Sabtu, 28 September 2013

Menelusuri Cengkeh, Catatan Perjalanan (4)

050913, Manado

Hari ini aku terbangun sejak pukul 4 pagi. Tubuhku menggigil. Aku menghidupkan laptop, dan mengkonversi file video. Konversi file video dari format mts ke mpeg1, yang nanti akan kuolah lagi ke format avi, untuk kemudian baru melakukan editing gambar. Tapi rupanya jarum jam terus bergerak menuju angka 9, dan semua konversi belum seluruhnya selesai. Saatnya aku sudah harus turun ke resepsionst, check out.

Segelas teh panas telah kuteguk beberapa kali. Segelas teh panas yang sudah kusiapkan sebelum aku pergi ke kamar mandi, bermanja-manja dengan air pancuran yang hangat. Sesekali aku melihat ke luar melalui jendela kaca. Laut, Gunung Lokon yang hampir tiap seminggu sekali batuk, kemudian hamparan bangunan-bangunan rumah dan gereja di Manado. Matahari sangat cerah.

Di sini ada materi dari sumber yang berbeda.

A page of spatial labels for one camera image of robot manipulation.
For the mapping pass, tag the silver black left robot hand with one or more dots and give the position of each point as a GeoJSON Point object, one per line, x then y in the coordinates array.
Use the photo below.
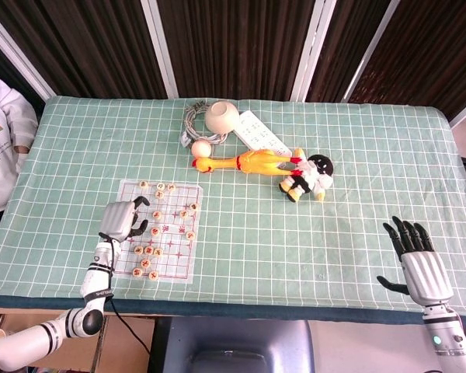
{"type": "Point", "coordinates": [116, 219]}

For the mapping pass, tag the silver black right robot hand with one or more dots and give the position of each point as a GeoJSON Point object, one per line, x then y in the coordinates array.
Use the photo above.
{"type": "Point", "coordinates": [427, 276]}

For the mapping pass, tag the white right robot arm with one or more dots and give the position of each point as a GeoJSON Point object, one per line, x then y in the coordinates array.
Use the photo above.
{"type": "Point", "coordinates": [446, 338]}

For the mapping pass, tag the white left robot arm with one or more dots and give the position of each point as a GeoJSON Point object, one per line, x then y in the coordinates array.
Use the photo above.
{"type": "Point", "coordinates": [95, 279]}

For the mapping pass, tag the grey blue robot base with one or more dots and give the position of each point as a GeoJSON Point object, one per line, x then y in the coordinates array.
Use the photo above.
{"type": "Point", "coordinates": [233, 346]}

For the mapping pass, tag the round wooden chess piece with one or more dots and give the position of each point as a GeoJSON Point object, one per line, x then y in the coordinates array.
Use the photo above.
{"type": "Point", "coordinates": [190, 235]}
{"type": "Point", "coordinates": [143, 184]}
{"type": "Point", "coordinates": [148, 250]}
{"type": "Point", "coordinates": [153, 275]}
{"type": "Point", "coordinates": [159, 194]}
{"type": "Point", "coordinates": [184, 213]}
{"type": "Point", "coordinates": [193, 207]}
{"type": "Point", "coordinates": [160, 186]}
{"type": "Point", "coordinates": [158, 252]}
{"type": "Point", "coordinates": [171, 187]}
{"type": "Point", "coordinates": [157, 214]}
{"type": "Point", "coordinates": [137, 272]}
{"type": "Point", "coordinates": [145, 263]}
{"type": "Point", "coordinates": [155, 231]}
{"type": "Point", "coordinates": [138, 249]}

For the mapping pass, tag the paper Chinese chess board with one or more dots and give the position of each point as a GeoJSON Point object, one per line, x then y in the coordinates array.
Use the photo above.
{"type": "Point", "coordinates": [174, 248]}

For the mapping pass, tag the cream small ball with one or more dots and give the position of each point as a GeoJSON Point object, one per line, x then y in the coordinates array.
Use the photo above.
{"type": "Point", "coordinates": [201, 149]}

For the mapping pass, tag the brown cardboard box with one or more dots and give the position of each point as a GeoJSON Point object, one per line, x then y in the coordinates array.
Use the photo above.
{"type": "Point", "coordinates": [116, 342]}

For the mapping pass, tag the person in white sweatshirt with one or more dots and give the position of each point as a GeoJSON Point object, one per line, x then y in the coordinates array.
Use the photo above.
{"type": "Point", "coordinates": [0, 155]}

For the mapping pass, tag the green checked tablecloth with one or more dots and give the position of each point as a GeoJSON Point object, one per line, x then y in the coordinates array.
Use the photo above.
{"type": "Point", "coordinates": [256, 241]}

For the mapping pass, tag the cream ceramic bowl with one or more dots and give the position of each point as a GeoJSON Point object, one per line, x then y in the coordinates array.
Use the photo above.
{"type": "Point", "coordinates": [222, 116]}

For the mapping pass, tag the yellow rubber chicken toy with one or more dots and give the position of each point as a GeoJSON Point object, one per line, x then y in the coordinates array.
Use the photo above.
{"type": "Point", "coordinates": [256, 161]}

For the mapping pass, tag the black white plush doll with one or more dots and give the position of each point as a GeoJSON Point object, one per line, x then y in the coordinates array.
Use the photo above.
{"type": "Point", "coordinates": [310, 176]}

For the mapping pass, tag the white power strip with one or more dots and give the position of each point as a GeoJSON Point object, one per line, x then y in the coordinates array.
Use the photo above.
{"type": "Point", "coordinates": [260, 134]}

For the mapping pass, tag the dark partition panel white frame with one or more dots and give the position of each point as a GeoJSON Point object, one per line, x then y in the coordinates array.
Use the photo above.
{"type": "Point", "coordinates": [81, 46]}
{"type": "Point", "coordinates": [345, 50]}
{"type": "Point", "coordinates": [237, 46]}
{"type": "Point", "coordinates": [427, 54]}

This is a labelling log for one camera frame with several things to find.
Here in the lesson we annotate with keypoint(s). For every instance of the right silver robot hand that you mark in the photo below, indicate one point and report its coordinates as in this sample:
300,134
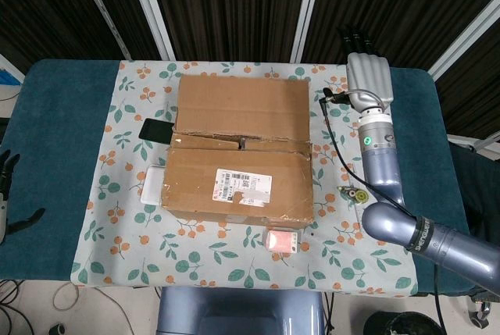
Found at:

Tidak ada agenda lain, kecuali kembali datang ke rumah Koh Shiong Hoo dan ke Gudang Pembelian Djarum. Di rumah Koh Shiong Hoo, aku mengambil gambar mengenai proses seleksi cengkeh. Pemilihan cengkeh-cengkeh yang sudah kering dari gagang, dan benda asing lain. Setelah itu, cengkeh masuk ke mesin ayakan.

Di sini, aku tersadar aku kehilangan 1 box perak berisi microphone. Oh, rupanya tertinggal di kamar hotel. Aku ingat, sewaktu aku menutup pintu hotel, lalu turun melalui lift dan menuju resepsionist untuk check out, aku hanya membawa tiga tas hitam; tas baju, tas kamera dan tas tripod. Tapi box microphone? Iya, pasti masih tergeletak di depan cermin kamar 810.

Pengambilan suara untuk wawancara di gudang milik Koh Shiong Hoo kemudian mempergunakan voice recorder.

Kamu tahu, semenjak ini sebenarnya percakapan kita sudah mulai "kacau". Aku lupa memberitahu kalau hari ini hari terakhir di Manado. Aku juga (entah kenapa) mencantumkan "kamu" di catatan perjalanan-ku, pada moment-moment yang tak indah. Baiklah. Dan kamu kemudian merasa bahwa aku telah melupakan percakapan kita tentang Manado dan orang-orangnya, kamu merasa tidak menjadi bagian penting untuk aku tuliskan di journal.

Catatan yang aku buat, merupakan catatan serampangan. Kutulis mengalir dari apa yang kuingat, apa yang aku lakukan dan aku rasakan. Dan aku ingin mengabarkan itu padamu. Kamu orang yang membaca, kuajak bicara, sehingga aku pikir aku akan menuliskan apa yang (barangkali) ingin kau ketahui tentang aktivitasku. Tapi sudahlah...aku tak memiliki kesempatan untuk mengulasnya, kemudian.

Di gudang pembelian cengkeh aku mengambil gambar sebuah tronton mengangkut ratusan sak cengkeh untuk dikirim ke Kudus. Hingga pukul 12. Percakapan kami sudah genting. Wajah menangis, wajah murung dan gambar jempol yang jumlahnya di atas normal. Saat itu, aku benar-benar merasa terseok-seok, lemah, sendiri.

Sesudah itu kami kembali ke hotel untuk mengambil barangku yang ketinggalan. Hampir setengah jam aku menunggu, akhirnya box itu sampai ke tanganku kembali. Dari sana kami menuju rumah makan Raja Oci, untuk makan siang. Oci-nya enak, menurutku. Meskipun aku tidak begitu bernafsu untuk menikmatinya. Hehee...bukankah aku selalu kesulitan memiliki nafsu makan, ya....

Jam 2 siang kami sampai di Bandara Sam Ratulangi. Aku melakukan check in, menerima dua lembar ticket untuk Manado-Jakarta (GA601) yang akan berangkat pada 15:50 dan Jakarta-Semarang (GA246) pada 19:40.

Sambil membunuh waktu, aku menuliskan kepasrahan, kepercayaan akan kasih dan iman akan keselamatan. Saat ini aku benar-benar marasa menjadi seorang diri, sepi, terbuang di pulau sebrang. Karena aku juga kemudian menyadari, sesampainya di rumah, pekerjaan yang tertunda sudah menanti untuk diselesaikan segera. Aku benar-benar merasa kosong dan lemah, sangat membutuhkan peneguhan dan penguatan. Aku sekarat sebelum akhirnya harus berdiri dan boarding.

Percakapan kami memuncak di sini juga.